Figures 3a, 3b and 3c show an alternative embodiment of heat exchanger matrix in which the inlet openings 210a and outlet openings 210b through the heat exchanger cells 212a, 212b are replaced by externally mounted ducts 220, which extend radially outwardly from the inner casing 204 and terminate substantially at the level of the outer casing 206.
As best shown in Figure 3c, the ducts 220a, 220b are welded, brazed, glued or otherwise fixed directly to the heat exchanger plates 212a, 212b of respective heat exchanger cells 208a, 208b. In this embodiment, rather than the heat exchanger plates 212a, 212b of a heat exchanger cell 208a being welded together along the periphery of both axial ends, the adjacent heat exchanger cells 208a, 208b are welded together in the regions 222a, 222b adjacent each duct 220a, 220b so that the inner compartment defined by each heat exchanger cell is in fluid communication with the inlet duct 220a and the outlet duct 220b.
Thus, in a preferred embodiment, compressed air C, prior to entering the combustion chamber of a gas turbine engine, is directed into the inlet duct 220a through the first compartment defined within the heat exchanger cells 212a, 212b and into the combustion chamber of the gas turbine engine via the outlet duct 220b.

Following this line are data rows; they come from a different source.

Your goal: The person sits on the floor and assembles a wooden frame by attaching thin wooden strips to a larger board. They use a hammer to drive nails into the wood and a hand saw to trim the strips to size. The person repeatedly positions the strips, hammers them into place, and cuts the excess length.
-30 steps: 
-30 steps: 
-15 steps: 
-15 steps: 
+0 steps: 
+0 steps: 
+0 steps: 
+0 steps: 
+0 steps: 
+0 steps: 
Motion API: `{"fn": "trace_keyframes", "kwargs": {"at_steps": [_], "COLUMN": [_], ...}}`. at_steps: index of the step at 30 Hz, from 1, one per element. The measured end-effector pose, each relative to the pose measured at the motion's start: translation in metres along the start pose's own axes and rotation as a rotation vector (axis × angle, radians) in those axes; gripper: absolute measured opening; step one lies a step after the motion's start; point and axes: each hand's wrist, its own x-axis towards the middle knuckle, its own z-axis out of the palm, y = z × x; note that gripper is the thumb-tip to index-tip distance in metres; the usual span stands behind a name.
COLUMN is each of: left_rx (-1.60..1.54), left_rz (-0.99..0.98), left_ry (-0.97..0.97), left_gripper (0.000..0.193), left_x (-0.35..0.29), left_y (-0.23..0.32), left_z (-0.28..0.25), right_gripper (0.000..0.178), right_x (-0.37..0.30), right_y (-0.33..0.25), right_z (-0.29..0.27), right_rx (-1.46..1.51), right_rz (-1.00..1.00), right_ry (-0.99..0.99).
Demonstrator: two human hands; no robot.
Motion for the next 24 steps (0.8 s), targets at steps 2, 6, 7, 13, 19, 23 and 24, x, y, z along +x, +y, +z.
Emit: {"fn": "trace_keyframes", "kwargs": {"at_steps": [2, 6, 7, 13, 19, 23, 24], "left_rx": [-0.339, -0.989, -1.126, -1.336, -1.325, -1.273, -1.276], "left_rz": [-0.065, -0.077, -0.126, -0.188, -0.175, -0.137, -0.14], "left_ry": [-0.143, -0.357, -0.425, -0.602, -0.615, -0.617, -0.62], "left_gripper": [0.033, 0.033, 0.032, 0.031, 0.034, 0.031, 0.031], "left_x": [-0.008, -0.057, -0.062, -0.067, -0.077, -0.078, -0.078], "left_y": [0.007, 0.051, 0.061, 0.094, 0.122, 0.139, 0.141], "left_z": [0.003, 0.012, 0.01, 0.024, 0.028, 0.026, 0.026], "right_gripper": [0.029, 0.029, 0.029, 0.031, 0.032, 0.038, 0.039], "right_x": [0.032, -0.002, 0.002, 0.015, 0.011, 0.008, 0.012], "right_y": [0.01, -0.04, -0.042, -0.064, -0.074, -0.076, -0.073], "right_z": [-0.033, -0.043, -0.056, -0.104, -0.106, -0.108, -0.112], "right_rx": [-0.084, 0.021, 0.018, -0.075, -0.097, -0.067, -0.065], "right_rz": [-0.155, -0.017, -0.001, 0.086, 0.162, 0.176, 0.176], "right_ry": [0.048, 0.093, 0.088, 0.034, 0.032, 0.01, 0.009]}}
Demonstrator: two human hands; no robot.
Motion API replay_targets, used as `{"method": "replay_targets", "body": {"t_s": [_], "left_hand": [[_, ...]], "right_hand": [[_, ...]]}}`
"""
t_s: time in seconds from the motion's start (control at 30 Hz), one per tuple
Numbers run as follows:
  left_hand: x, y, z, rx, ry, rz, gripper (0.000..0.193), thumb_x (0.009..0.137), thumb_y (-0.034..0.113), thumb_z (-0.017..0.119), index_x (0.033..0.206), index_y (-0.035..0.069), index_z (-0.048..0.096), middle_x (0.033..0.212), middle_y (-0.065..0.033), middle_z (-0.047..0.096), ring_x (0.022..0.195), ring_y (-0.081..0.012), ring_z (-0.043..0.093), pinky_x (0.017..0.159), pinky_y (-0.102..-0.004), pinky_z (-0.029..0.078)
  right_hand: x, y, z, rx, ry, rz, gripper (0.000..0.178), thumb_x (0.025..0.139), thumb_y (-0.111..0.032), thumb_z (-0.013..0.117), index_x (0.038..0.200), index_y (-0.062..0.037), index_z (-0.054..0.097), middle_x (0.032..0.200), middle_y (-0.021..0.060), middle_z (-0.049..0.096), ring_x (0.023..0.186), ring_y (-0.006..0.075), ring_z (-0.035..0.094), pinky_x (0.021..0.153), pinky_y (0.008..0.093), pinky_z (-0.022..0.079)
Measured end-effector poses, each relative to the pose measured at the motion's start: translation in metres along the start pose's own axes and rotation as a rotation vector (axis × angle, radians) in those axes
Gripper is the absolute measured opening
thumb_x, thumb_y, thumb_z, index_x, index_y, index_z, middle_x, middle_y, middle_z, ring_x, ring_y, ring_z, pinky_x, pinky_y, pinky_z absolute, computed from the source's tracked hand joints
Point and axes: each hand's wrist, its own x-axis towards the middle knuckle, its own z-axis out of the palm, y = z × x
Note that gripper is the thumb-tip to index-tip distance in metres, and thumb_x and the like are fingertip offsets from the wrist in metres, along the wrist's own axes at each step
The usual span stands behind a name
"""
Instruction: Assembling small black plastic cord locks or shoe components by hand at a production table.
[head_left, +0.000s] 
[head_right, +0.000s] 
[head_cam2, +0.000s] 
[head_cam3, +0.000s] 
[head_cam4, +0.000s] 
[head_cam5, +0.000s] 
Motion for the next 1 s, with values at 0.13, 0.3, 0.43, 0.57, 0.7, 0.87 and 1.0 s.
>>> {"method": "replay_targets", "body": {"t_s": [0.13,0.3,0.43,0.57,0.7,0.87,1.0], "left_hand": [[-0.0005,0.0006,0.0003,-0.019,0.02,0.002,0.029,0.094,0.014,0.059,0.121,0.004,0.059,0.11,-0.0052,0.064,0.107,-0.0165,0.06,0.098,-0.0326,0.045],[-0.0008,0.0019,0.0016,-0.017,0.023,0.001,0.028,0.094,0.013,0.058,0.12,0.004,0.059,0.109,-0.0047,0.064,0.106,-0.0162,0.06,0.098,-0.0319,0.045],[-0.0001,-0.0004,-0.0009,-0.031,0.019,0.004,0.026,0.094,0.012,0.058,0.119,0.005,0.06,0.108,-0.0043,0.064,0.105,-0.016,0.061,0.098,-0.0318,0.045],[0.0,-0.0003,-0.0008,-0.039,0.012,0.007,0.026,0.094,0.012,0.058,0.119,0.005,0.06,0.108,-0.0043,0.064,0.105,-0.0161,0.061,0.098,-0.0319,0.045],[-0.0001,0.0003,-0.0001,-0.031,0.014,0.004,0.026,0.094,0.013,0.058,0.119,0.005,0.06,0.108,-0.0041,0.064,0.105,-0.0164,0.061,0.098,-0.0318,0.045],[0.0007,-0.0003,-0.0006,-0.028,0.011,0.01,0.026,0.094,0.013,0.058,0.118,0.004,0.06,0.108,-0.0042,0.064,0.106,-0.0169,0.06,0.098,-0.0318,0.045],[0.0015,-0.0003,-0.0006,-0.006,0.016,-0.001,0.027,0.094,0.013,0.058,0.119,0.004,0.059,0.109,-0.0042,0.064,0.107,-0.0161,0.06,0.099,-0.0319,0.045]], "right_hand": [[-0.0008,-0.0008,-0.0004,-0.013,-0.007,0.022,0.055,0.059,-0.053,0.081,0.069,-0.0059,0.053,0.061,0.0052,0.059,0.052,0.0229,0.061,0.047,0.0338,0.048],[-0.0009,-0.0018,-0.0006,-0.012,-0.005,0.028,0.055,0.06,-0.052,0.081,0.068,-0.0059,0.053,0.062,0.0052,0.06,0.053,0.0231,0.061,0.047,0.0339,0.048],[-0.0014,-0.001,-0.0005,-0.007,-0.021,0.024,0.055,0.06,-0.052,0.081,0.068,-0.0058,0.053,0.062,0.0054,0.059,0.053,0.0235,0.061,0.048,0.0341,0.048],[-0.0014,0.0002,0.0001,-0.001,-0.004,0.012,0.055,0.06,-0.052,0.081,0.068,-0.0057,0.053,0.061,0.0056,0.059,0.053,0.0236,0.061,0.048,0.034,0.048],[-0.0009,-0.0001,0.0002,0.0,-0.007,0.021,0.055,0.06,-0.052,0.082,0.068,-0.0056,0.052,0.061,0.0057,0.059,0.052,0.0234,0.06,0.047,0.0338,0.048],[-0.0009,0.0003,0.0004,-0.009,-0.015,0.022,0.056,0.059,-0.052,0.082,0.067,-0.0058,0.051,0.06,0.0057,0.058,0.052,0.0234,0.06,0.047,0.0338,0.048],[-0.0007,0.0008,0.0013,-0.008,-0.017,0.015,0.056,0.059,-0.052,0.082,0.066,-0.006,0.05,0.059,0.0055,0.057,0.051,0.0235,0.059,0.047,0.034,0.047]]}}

At the same time, exhaust gas E from the gas turbine engine is forced through the second compartments defined between respective pairs of heat exchanger cells 208a, 208b which remain open between the respective inlet ducts 220a and outlet ducts 220b (as best shown in Figure 3a) . In a preferred embodiment of the invention, a plurality of openings 210 are provided through the inner casing 204 so that the interior space enclosed by the inner casing 204 is in fluid communication with the interior of the ducts
220a, 220b. Thus the inner casing 204 effectively acts as a manifold by which compressed air C can be directed into the inlet ducts 220a and directed out of the outlet ducts 220b. In this embodiment, the inlet ducts 220a are offset relative to the outlet ducts 220b, so that the compressed air C passing from the inlet ducts 220a to the outlet ducts 220b has to cross the heat exchanger matrix at an angle to the axis of the heat exchanger matrix. Therefore, compressed air C entering a particular inlet duct 220a has to travel further across the heat exchanger matrix to reach an outlet duct 220b. This has the effect of increasing the length of time over which heat can be donated from the exhaust gas E to the compressed air C.
Figures 4a, 4b, 4c and 4d show a further embodiment of the invention in which the inlet ducts 320a and outlet ducts 320b extend for a predetermined distance into the heat exchanger matrix. This embodiment of the invention is basically a combination of the two previous embodiments combining both an inlet duct 320a, an outlet duct 320b and openings 310a, 310b formed through the heat exchanger matrix.
Referring particularly to Figure 4d, it will be appreciated that as in the previous embodiment, the adjacent heat exchanger plates 312a, 312b of adjacent pairs of heat exchanger cells 308a, 308b are welded together adjacent inlet ducts 320a and outlet ducts 320b, so that the inlet ducts 320a and outlet ducts 320b are in fluid communication with the first compartments defined within each heat exchanger cell . The particular advantage of this final embodiment of the invention is that the flow passages defined by the inlet ducts 320a and outlet ducts 320b are larger than in the previous embodiments, so that the flow rate of compressed air C through the cells 320a to 320d of the
heat exchanger matrix is increased for the same number of inlet ducts 320a and outlet ducts 320b.